#### Directions
In exact form, please repeat the records from their opening line down to the line with "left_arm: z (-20", including that line.

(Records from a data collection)

*****

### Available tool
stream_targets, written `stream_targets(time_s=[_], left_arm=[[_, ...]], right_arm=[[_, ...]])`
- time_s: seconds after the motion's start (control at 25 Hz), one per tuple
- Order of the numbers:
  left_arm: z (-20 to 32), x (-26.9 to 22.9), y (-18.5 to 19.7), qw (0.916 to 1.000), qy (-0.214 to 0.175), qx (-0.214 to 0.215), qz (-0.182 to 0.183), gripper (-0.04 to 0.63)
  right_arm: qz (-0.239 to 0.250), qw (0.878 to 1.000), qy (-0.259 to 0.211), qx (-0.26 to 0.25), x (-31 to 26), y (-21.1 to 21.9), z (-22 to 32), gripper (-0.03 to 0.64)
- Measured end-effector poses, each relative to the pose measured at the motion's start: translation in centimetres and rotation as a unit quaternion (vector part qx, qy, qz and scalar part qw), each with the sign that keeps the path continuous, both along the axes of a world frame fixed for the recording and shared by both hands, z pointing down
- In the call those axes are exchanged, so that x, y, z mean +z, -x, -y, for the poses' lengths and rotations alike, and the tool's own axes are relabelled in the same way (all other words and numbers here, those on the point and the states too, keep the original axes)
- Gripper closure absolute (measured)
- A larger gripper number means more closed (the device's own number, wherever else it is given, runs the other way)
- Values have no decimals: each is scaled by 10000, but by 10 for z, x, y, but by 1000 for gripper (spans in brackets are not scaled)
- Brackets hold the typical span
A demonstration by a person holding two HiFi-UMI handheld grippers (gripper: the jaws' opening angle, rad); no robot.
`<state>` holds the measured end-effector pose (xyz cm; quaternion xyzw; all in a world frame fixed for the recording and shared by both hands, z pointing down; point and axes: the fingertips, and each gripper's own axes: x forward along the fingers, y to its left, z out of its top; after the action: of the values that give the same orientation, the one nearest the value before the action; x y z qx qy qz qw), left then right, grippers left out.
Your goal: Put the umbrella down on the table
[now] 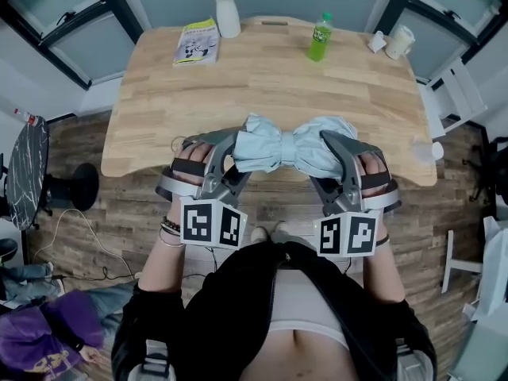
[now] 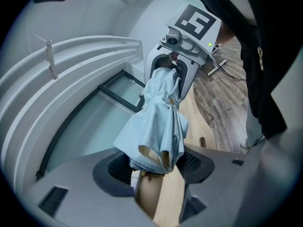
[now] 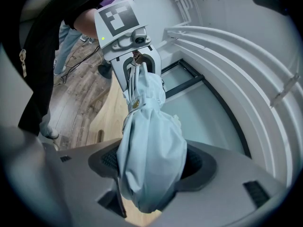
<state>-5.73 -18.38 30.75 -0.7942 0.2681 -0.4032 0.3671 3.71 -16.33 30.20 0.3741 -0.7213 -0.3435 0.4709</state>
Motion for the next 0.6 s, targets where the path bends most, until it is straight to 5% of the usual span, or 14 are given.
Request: stream_targets(time_s=[0.6], left_arm=[[19,-1,-16,10000,-28,-69,13,339]], right_arm=[[-2,9999,-14,-129,-1,-16,21,294]])
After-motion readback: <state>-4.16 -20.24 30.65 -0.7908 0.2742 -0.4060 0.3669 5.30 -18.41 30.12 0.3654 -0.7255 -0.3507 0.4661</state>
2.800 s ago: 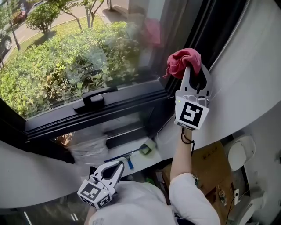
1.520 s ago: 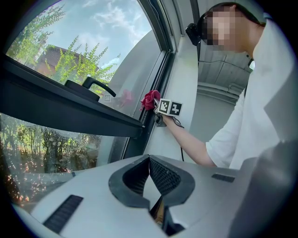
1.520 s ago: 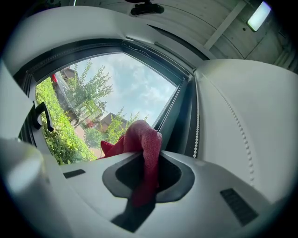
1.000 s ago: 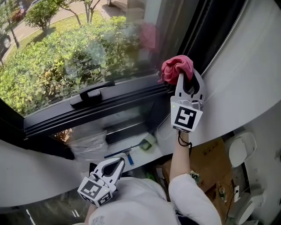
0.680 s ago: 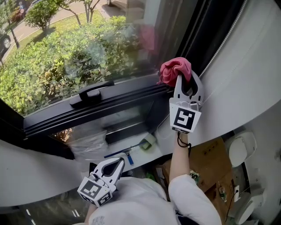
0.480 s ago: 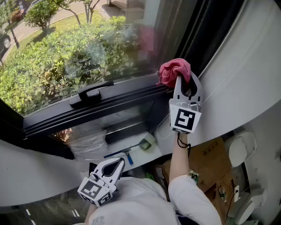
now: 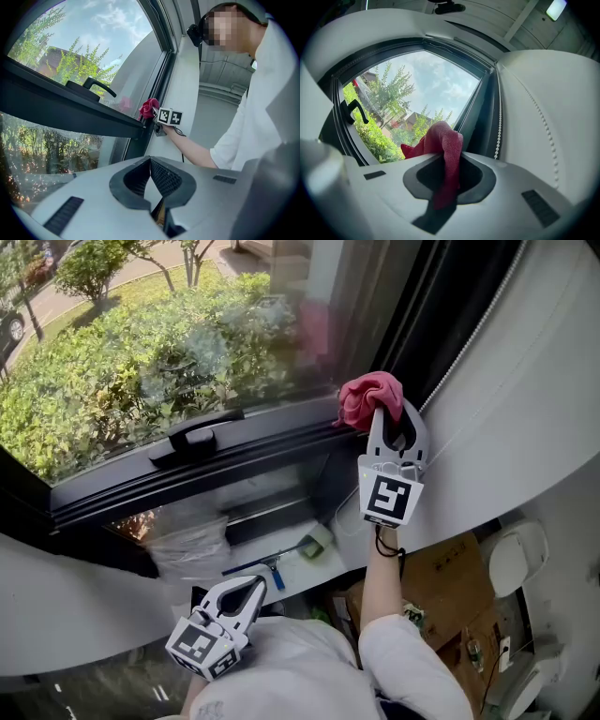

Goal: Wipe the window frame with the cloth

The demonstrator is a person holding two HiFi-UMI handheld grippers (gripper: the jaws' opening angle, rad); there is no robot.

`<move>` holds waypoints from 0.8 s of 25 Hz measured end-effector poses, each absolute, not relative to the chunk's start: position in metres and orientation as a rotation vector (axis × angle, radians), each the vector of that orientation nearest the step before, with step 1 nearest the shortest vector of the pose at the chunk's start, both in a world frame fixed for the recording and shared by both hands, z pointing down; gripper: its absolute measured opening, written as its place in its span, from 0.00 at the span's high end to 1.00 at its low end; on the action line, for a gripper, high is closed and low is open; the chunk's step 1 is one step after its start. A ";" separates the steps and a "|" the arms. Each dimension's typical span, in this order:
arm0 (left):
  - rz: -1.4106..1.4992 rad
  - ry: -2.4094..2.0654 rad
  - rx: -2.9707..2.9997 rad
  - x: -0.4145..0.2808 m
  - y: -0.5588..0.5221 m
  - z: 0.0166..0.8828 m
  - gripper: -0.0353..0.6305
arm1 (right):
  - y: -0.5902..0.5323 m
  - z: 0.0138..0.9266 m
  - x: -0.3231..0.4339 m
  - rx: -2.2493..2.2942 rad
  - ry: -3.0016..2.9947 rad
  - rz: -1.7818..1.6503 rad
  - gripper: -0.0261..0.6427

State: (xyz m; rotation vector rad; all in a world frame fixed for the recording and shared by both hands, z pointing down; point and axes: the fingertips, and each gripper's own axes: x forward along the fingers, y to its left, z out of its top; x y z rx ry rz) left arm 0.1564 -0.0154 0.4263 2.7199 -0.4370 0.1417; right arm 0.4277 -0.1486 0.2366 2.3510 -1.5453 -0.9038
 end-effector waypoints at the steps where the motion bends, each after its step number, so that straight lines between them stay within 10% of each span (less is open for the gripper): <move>1: 0.141 -0.436 2.720 0.157 -0.015 0.426 0.93 | -0.149 0.238 0.428 2.350 -1.544 -0.901 0.86; 20: 0.137 -0.413 2.730 0.158 -0.016 0.425 0.93 | -0.149 0.276 0.428 2.315 -1.507 -0.817 0.86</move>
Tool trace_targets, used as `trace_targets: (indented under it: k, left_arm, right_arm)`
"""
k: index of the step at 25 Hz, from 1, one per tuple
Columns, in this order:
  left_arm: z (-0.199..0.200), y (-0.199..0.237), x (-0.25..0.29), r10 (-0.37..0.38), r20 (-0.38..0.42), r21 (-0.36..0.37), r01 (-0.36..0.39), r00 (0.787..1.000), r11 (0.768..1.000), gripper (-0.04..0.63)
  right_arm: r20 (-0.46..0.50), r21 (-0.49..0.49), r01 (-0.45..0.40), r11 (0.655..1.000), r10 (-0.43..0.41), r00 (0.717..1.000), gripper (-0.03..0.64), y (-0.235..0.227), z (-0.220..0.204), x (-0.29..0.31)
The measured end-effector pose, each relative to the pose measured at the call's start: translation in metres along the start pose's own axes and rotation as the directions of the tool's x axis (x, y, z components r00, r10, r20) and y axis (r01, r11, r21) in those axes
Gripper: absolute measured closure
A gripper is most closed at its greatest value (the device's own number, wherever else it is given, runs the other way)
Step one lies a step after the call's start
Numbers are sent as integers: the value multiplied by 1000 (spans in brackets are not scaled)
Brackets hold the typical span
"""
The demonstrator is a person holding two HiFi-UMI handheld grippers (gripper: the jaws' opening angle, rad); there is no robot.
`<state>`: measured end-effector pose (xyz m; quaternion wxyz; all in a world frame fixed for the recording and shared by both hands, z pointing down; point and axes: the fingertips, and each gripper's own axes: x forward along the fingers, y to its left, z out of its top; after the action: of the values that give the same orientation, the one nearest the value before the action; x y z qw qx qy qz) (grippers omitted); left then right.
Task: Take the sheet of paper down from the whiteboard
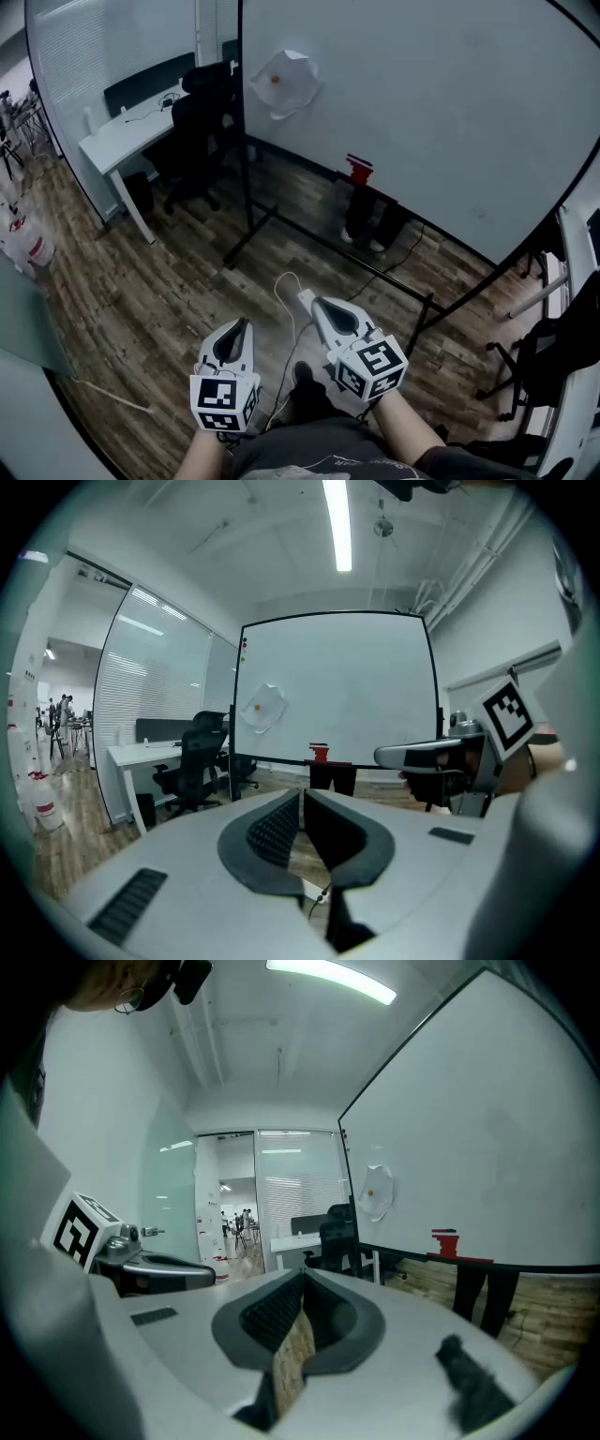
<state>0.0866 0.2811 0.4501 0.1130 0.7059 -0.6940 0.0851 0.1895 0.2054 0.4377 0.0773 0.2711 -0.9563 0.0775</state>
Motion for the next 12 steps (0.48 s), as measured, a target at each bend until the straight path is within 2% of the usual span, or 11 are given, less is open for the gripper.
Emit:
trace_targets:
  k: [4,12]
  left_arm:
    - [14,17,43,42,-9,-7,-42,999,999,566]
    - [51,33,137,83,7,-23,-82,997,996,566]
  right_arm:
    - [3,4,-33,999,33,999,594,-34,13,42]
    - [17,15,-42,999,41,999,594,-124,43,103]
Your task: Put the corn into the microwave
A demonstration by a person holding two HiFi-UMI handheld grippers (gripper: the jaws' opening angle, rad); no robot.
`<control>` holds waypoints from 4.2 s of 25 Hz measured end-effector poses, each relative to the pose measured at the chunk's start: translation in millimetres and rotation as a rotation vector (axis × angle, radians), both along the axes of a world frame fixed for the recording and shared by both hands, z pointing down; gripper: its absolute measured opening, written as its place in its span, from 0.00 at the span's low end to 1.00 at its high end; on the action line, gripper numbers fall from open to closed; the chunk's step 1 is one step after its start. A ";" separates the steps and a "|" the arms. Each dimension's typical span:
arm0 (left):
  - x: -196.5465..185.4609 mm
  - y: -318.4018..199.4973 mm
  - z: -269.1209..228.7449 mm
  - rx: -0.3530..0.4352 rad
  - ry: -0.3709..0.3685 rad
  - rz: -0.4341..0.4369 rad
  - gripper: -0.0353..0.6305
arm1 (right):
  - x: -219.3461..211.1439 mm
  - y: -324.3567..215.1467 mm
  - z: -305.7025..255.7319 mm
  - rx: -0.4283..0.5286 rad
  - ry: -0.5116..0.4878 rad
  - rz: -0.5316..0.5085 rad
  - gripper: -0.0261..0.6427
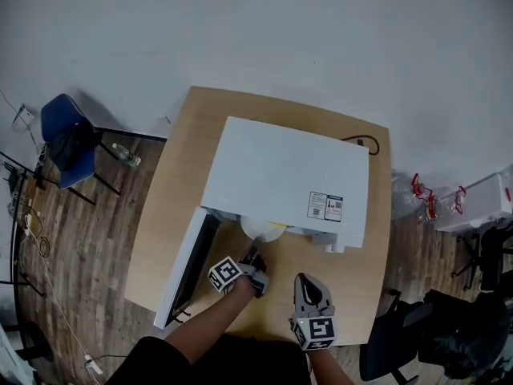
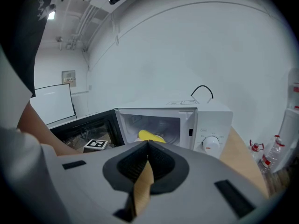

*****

#### Output
### Available tool
stream_targets, written `stream_targets(time_s=[_], left_arm=[[_, ...]], right_arm=[[_, ...]])`
- time_s: seconds after the motion's start (control at 25 Hz), one per tuple
- Order of the numbers:
  left_arm: z (-20 to 32), x (-26.9 to 22.9), y (-18.5 to 19.7), qw (0.916 to 1.000), qy (-0.214 to 0.175), qx (-0.214 to 0.215), qz (-0.182 to 0.183), gripper (-0.04 to 0.63)

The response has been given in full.